Egyptian Journal of Chest Disease and Tuberculosis (Jan 2015)
Anatomical and histopathological airway abnormalities detected during fiberoptic bronchoscopy in patients with mediastinal lymphadenopathy
Abstract
Background: The diagnosis in cases of mediastinal and hilar lymphadenitis without parenchymal involvement of the lung is often difficult. Mediastinal lymphadenopathy may be due to a variety of benign or malignant reasons. Hence, it is important to establish a diagnosis and differentiate benign from malignant lymph nodes. Aim of the work: To study the usefulness of fiberoptic bronchoscopy in diagnosis of patients with mediastinal lymphadenopathy. Patients and methods: The present study included 30 patients with mediastinal lymphadenopathy. All were subjected to written informed consent, full history taking, full clinical examination, tuberculin skin test, chest X-ray and CT chest. Fiberoptic bronchoscopy including autofluorescence bronchoscopy with mucosal biopsies, TBNA and bronchial lavage were also obtained. Results: 46.7% of the study patients were diagnosed as malignancy, 20% diagnosed as sarcoidosis, 10% diagnosed as TB, 3.33% diagnosed as reactive lymphadenitis and 20% were undiagnosed.
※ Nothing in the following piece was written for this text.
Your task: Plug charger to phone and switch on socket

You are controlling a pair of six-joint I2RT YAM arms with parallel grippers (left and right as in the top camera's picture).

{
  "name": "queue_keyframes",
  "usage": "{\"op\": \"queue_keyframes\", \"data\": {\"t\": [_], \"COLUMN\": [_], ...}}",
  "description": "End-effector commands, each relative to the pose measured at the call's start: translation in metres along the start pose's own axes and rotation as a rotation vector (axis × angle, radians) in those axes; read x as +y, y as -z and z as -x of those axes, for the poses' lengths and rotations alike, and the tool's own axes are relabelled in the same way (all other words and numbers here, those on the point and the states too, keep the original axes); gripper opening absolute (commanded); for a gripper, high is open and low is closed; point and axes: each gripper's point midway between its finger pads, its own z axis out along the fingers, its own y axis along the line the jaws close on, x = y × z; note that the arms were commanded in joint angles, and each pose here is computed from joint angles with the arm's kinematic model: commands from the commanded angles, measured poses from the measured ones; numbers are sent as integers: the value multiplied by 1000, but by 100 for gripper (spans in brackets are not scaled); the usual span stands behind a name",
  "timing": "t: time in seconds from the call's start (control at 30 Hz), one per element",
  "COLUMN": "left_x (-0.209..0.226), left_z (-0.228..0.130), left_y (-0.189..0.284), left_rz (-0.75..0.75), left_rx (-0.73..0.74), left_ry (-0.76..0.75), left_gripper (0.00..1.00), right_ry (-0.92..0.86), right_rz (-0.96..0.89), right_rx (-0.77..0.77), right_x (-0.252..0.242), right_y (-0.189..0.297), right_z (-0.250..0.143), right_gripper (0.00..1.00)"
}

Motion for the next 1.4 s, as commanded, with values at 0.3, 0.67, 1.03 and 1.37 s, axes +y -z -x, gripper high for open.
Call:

Observed anatomical airway abnormalities included vocal cord paralysis (16.7%), tracheal compression (3.3%), widening of main or second carina (80%) and mucosal abnormalities (46.7%) in the form of nodules, infiltration with tumour tissue and unhealthy mucosa. Bronchial mucosal biopsy was the most useful method of diagnosis (56.7%) followed by TBNA (30%) and finally BAL (13.3%). AFB has no cost effective value over WLB in detection of malignant lesions. Conclusion: The best diagnostic yield was obtained by combination of bronchial mucosal biopsy and TBNA techniques.